Grandchildren: Jackson Pizer (7). Outstanding Cornell memory: Sitting in Noyes Lodge with other profound thinkers (Well, we certainly thought we were.) and identifying the seemingly insolvable problems of economic and social inequality that have inevitably emerged in a materialistic society such as ours. Fortunately we have escaped those negative values perhaps because of inborn integrity, we objectively thought with our usual objectivity, while we sat looking out at a beautiful lake, wearing our L.L. Bean work clothes wrinkle resistant of course, drinking coffee and eating condiments and planning for the Phi Sig party that night. Barbara had said that she’d pick-up David and me. But I certainly couldn’t figure out how she was going to handle the two of us in the two seats of us in her new, beautiful, bright red and sporty MG--TD that she had received from her ‘Daddy, as she calls him when she’s not calling him other things, as a birthday present from her dad, because she’s “…Daddy’s little girl” and will remain so until he’s no longer able to sign a check.

Did your life turn out as you expected it would: I really had no expectations. I wouldn’t have minded being a folk singer, a professor, an actor or something like that. But I did know that I would spend a life in service to people and The Arts. I even earned a LCSW (Licensed Clinical Social Worker --NYS) so that I could let the arts help inform and be a part of psychotherapeutic treatment.

Post-grad Cornell activities: 1. Volunteer Supervisor of Social Work Interns from the Graduate Schools of Social Work work schools of Columbia University, New York Univ., and Lehman Collage of the City of New York who were assigned to “The Child Abuse Prevention Center” in White Plains, NY; 2. Changed my creative (?) endeavors from poetry to my first-time study and first time writing of Short Narrative Fiction.

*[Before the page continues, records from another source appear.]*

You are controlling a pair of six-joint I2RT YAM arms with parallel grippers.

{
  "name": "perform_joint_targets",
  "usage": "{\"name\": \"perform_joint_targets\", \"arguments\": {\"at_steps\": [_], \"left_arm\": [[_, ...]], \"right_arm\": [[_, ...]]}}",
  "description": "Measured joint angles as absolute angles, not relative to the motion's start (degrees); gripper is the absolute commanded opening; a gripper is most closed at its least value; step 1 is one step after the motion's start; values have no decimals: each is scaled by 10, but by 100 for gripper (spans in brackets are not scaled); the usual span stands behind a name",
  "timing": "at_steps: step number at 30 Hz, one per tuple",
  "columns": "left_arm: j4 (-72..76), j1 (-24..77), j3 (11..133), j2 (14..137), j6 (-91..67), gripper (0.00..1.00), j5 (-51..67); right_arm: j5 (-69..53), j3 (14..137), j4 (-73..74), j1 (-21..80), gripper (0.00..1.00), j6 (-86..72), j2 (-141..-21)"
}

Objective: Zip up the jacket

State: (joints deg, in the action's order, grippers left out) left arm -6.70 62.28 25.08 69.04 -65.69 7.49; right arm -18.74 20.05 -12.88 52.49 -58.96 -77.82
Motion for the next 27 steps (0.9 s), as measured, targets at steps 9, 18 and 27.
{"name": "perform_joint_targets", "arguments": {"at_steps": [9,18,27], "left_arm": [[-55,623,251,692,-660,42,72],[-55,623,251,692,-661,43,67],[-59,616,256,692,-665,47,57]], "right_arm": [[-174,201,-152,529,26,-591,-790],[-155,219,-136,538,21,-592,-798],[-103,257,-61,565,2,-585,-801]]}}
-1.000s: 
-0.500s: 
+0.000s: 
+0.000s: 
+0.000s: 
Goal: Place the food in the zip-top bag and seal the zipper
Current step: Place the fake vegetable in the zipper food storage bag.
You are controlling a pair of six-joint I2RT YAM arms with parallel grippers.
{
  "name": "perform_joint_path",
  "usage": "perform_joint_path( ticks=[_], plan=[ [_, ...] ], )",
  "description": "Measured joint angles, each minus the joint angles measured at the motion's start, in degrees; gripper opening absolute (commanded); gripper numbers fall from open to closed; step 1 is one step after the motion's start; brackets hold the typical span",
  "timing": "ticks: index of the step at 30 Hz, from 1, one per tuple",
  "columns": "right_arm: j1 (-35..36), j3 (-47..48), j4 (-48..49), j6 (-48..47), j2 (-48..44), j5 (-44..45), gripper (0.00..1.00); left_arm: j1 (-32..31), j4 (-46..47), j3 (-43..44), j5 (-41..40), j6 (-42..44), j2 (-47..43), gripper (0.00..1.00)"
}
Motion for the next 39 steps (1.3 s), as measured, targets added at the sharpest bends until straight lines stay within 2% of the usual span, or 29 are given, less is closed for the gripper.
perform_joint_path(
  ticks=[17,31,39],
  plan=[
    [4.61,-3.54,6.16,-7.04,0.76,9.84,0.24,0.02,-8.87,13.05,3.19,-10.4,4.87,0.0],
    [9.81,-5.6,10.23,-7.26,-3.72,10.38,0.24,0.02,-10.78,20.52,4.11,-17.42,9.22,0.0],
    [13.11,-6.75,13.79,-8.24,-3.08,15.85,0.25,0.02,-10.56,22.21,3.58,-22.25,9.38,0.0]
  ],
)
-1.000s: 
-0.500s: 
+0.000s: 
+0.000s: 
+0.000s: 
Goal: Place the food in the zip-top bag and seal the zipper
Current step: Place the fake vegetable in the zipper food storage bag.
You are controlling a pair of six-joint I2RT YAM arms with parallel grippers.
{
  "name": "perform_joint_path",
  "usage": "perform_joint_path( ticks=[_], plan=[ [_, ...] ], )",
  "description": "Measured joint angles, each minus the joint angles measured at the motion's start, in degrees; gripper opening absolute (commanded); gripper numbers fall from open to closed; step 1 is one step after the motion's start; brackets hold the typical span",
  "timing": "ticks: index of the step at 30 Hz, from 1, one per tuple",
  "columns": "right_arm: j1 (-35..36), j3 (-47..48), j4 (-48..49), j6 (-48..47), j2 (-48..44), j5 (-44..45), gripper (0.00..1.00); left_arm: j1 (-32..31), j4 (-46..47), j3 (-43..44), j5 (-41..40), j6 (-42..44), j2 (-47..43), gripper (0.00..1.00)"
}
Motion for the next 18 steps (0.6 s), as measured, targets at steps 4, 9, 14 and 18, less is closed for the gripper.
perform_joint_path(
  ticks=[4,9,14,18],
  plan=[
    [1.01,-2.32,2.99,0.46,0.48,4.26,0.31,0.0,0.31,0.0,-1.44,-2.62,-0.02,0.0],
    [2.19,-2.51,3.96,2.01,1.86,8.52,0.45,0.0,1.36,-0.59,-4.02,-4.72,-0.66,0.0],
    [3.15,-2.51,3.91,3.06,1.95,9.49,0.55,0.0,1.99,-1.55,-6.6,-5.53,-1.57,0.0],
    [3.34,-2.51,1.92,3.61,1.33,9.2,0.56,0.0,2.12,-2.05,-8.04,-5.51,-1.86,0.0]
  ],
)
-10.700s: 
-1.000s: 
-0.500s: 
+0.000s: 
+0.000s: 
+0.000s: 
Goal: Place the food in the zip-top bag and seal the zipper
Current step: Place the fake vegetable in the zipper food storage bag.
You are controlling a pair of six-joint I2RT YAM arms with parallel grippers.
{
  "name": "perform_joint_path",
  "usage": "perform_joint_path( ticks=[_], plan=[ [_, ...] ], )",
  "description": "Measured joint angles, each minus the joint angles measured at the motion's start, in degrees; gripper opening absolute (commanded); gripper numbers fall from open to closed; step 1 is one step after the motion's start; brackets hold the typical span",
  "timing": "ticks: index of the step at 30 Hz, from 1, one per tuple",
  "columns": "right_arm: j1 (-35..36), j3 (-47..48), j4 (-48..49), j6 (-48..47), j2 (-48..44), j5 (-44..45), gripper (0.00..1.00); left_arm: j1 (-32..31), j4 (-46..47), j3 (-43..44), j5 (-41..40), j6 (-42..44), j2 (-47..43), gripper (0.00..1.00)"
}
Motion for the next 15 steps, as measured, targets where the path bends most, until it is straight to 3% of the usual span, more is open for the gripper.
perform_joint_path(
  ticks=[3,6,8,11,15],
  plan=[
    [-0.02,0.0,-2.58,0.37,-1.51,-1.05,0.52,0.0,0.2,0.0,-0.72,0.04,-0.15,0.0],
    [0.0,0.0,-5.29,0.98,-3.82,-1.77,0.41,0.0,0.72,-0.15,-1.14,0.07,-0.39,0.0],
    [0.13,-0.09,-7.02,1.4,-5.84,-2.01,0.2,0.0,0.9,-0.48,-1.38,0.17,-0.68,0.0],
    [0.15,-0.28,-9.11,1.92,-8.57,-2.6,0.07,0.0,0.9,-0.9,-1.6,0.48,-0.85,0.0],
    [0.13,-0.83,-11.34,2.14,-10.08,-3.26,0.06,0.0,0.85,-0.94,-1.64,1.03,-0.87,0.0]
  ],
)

First story ever written accepted for publication in a well-respected Literary Journal. Exceptionally experienced writers say this is rather unusual; 3. Half way through a novel about teenagers – the intellectuals and the gangs – of the 1950s. The ‘50s are so often called the peaceful, “Father Knows Best” decade. I guess that the war in Korea that we almost lost; Senator Joseph McCarthy and HUAC and their witch-hunt that ruined so many people’s lives (especially artist’s lives).

Personal reflections: To adapt a phrase from Helen Merrill’s book, “On Shame and the Search for Identity”: The major question in life is to know when to yield to a recalcitrant reality, and when, never the less, try to change it.